A noi è venuta un’idea quasi banale: cancellare la doppia semifinale di Coppa Italia, trasformandola in una sfida secca. Si recupererebbe una data a metà settimana per collocarci il turno di A. Non si può cambiare il regolamento di una competizione in corsa? E chi lo ha detto? Se c’è un’emergenza assoluta, e questa lo è, si prendono decisioni emergenziali, anche drastiche se occorre. Dovremmo averlo imparato, visto quello che abbiamo passato negli ultimi venti mesi. La verità è che, anche in questo caso, il problema principale è il denaro, perché Mediaset ha speso 48 milioni per i diritti della Coppa Italia. Chi indennizza la tv per la perdita di due incontri di semifinale? Nessuno alza la mano, né la Federazione (eppure la Nazionale è roba sua), né la Lega (eppure dovrebbe avere interesse a tutelare il patrimonio calcio italiano).
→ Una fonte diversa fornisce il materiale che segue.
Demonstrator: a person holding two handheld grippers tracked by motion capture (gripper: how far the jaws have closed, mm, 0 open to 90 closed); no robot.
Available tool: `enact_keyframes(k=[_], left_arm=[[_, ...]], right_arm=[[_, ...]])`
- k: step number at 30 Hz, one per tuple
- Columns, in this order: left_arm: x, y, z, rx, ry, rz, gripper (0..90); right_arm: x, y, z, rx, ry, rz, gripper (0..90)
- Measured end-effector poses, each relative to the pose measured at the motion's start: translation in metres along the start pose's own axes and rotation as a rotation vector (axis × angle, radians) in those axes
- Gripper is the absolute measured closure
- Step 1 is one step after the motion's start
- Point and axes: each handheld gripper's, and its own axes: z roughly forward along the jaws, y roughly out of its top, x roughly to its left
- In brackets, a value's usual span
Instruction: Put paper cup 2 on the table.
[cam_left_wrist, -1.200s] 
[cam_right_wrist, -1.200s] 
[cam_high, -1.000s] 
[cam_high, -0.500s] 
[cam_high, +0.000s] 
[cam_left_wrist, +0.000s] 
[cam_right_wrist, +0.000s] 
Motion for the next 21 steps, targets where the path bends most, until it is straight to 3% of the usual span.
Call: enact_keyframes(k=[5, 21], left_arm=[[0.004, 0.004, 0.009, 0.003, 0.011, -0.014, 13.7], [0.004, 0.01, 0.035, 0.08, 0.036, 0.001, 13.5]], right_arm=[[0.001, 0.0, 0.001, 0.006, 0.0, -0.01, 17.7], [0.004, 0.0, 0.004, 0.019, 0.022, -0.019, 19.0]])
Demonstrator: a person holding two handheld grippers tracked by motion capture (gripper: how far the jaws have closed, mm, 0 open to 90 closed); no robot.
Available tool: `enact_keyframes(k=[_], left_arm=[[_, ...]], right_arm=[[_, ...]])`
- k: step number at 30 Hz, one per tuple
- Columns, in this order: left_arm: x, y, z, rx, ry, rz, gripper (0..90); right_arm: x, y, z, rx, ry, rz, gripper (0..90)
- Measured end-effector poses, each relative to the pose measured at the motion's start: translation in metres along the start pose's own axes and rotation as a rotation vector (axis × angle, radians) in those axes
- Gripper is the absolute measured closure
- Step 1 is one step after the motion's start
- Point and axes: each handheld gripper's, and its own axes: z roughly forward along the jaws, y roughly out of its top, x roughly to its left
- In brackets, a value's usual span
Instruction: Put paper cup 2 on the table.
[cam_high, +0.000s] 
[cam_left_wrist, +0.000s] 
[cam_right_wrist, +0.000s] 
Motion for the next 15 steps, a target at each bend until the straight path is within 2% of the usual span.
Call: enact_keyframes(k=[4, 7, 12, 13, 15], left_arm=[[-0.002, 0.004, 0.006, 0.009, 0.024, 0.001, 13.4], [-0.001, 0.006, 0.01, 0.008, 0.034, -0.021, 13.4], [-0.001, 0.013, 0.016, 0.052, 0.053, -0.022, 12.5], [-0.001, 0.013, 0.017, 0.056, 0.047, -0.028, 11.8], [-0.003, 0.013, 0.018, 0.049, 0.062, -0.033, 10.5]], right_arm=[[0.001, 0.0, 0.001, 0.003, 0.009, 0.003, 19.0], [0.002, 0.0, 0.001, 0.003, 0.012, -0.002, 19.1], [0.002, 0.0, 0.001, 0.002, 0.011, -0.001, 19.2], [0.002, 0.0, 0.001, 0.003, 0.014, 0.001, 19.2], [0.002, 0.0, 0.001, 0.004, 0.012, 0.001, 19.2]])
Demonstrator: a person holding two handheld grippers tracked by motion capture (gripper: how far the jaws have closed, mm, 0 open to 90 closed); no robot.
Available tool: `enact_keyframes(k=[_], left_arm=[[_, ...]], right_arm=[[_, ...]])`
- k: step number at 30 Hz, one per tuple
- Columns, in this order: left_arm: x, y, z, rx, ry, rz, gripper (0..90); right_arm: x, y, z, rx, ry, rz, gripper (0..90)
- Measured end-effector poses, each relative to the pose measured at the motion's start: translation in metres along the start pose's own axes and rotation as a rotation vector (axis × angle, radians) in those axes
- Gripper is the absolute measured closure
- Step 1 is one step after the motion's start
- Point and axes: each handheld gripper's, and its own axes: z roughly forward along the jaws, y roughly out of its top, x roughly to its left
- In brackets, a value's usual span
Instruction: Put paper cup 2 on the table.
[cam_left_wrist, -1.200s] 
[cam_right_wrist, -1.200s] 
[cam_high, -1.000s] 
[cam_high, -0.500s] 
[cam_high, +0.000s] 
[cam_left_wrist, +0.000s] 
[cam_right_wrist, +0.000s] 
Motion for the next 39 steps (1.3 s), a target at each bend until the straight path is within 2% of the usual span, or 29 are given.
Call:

Una cosa è sicura, in una vicenda del genere il punto di partenza non può essere: non esiste una soluzione. Il punto di partenza deve essere: troveremo una soluzione, perché il turno di campionato non si deve giocare in quei giorni. Poi possiamo essere eliminati lo stesso ai playoff, è ovvio. Ma davvero vogliamo svegliarci a fine marzo pensando di non averle provate tutte per andare ai Mondiali? Davvero le società di Serie A possono essere così egoiste e cieche, anche stavolta?